YOUR ASSIGNMENT:
Scan the listing below for the string "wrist" and copy each line where it turns up.

DATA EXCERPT:
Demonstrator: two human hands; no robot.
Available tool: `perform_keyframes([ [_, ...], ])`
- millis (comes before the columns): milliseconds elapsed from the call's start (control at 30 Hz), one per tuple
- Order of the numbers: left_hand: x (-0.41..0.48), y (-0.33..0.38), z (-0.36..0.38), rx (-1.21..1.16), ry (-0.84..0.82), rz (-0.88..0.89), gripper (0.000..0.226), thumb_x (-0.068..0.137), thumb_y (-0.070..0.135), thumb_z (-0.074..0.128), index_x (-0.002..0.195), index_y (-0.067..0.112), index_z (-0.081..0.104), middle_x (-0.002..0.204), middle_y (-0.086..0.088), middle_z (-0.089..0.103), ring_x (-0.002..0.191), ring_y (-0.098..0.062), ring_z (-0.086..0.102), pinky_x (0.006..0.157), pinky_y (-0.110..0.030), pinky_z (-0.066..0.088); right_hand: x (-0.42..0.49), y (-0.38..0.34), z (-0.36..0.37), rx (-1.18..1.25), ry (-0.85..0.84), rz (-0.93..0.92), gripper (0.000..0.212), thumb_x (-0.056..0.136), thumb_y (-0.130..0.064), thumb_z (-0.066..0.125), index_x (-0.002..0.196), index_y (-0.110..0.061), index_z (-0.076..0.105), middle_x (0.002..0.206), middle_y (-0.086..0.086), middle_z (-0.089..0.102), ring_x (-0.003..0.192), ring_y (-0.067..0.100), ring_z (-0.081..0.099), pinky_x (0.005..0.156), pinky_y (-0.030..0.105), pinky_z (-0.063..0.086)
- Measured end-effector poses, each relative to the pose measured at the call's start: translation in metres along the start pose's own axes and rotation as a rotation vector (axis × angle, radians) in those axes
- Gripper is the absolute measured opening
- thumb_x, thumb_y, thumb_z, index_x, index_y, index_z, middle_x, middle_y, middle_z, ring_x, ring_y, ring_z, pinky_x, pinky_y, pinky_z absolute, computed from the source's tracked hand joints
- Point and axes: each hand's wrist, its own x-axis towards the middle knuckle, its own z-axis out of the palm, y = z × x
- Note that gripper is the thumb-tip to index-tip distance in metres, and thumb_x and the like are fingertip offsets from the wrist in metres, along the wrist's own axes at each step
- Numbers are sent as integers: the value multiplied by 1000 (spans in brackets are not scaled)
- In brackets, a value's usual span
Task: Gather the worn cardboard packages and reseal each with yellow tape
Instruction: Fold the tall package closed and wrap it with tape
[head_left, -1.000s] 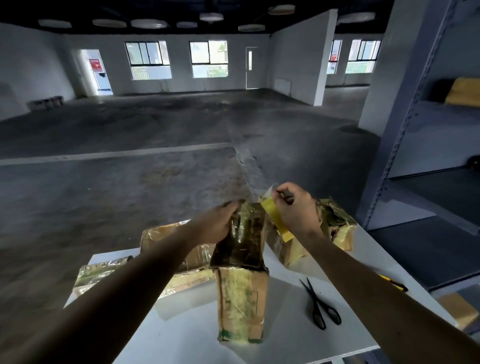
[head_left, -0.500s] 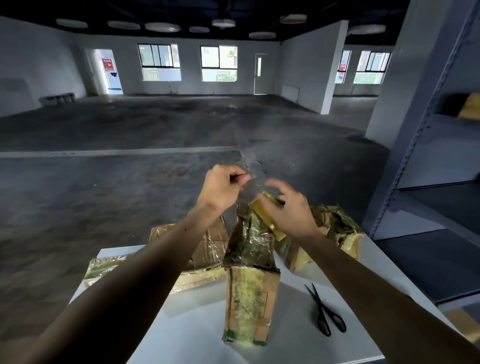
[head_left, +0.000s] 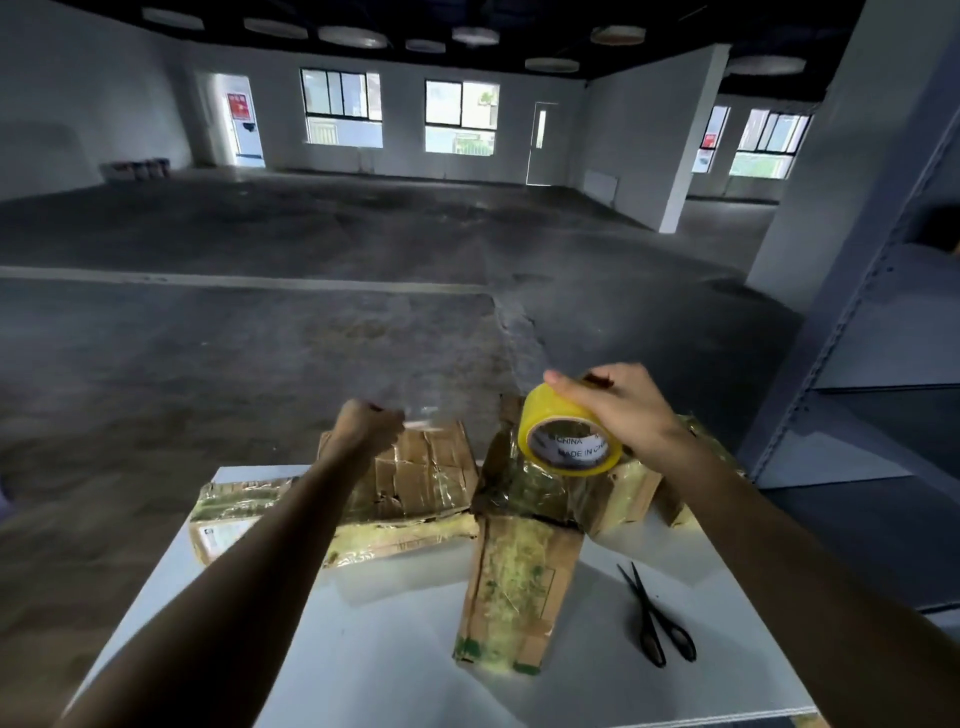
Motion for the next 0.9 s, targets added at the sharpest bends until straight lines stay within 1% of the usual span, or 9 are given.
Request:
perform_keyframes([
  [67, -12, -22, 16, 22, -87, -90, 26, 94, 14, 61, 69, 7, 64, 63, -7, 59, 50, -12, 49, 49, -23, 39, 2, -6, 5, 85, 40, 64, 57, 68, -65, 78, 65, -12, 56, 58, 8, 47, 53, 20, 51, 58, 34, 40],
  [167, -21, -50, 41, -118, -149, -229, 21, 96, 12, 62, 76, 6, 61, 56, -1, 49, 37, -7, 38, 36, -17, 27, 3, -10, 14, 197, 84, 190, 45, 72, -51, 83, 68, -9, 67, 69, 9, 70, 67, 26, 70, 69, 38, 57],
  [333, -21, -91, 64, -258, -120, -327, 11, 93, 8, 65, 93, -3, 66, 71, -9, 57, 56, -15, 45, 50, -28, 33, -4, -2, 26, 146, 47, 208, 37, 76, -47, 81, 74, -11, 74, 67, 3, 73, 64, 20, 71, 67, 33, 54],
  [467, -35, -99, 86, -193, -178, -312, 16, 95, 20, 64, 88, 6, 61, 69, -8, 53, 56, -15, 42, 48, -27, 29, -8, 11, 26, 136, 50, 245, 54, 67, -61, 81, 84, -10, 77, 80, 8, 76, 79, 29, 74, 85, 43, 58],
  [567, -48, -95, 108, -163, -268, -324, 16, 90, 16, 66, 88, 0, 63, 66, -9, 54, 54, -16, 44, 49, -24, 31, -14, 15, 25, 196, 58, 264, 48, 71, -57, 81, 83, -11, 76, 77, 5, 75, 78, 27, 73, 77, 38, 58],
  [633, -53, -94, 120, -176, -281, -335, 22, 80, 12, 62, 93, -5, 66, 78, -19, 62, 67, -20, 53, 59, -28, 38, -18, 16, 24, 282, 82, 273, 38, 73, -49, 81, 86, -14, 75, 77, 1, 75, 75, 22, 73, 72, 32, 57],
  [700, -57, -89, 126, -157, -303, -323, 22, 84, 5, 53, 97, -5, 67, 88, -27, 65, 73, -23, 53, 65, -32, 37, -21, 19, 23, 370, 104, 269, 30, 76, -43, 81, 89, -17, 75, 83, 0, 76, 77, 18, 74, 72, 31, 58],
  [800, -62, -86, 126, -75, -392, -333, 28, 91, 5, 50, 109, -11, 64, 76, -18, 62, 61, -21, 49, 58, -26, 35, -24, 23, 22, 441, 86, 266, 19, 82, -36, 78, 87, -18, 75, 79, -2, 76, 71, 13, 73, 63, 27, 57],
  [900, -68, -86, 125, 41, -456, -336, 37, 95, 8, 47, 124, -14, 52, 90, -28, 63, 65, -26, 58, 45, -20, 31, -27, 25, 19, 450, 79, 281, 17, 84, -35, 76, 87, -18, 75, 81, -1, 77, 75, 16, 74, 70, 31, 60],
])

WRITTEN REPLY:
- Point and axes: each hand's wrist, its own x-axis towards the middle knuckle, its own z-axis out of the palm, y = z × x
- Note that gripper is the thumb-tip to index-tip distance in metres, and thumb_x and the like are fingertip offsets from the wrist in metres, along the wrist's own axes at each step

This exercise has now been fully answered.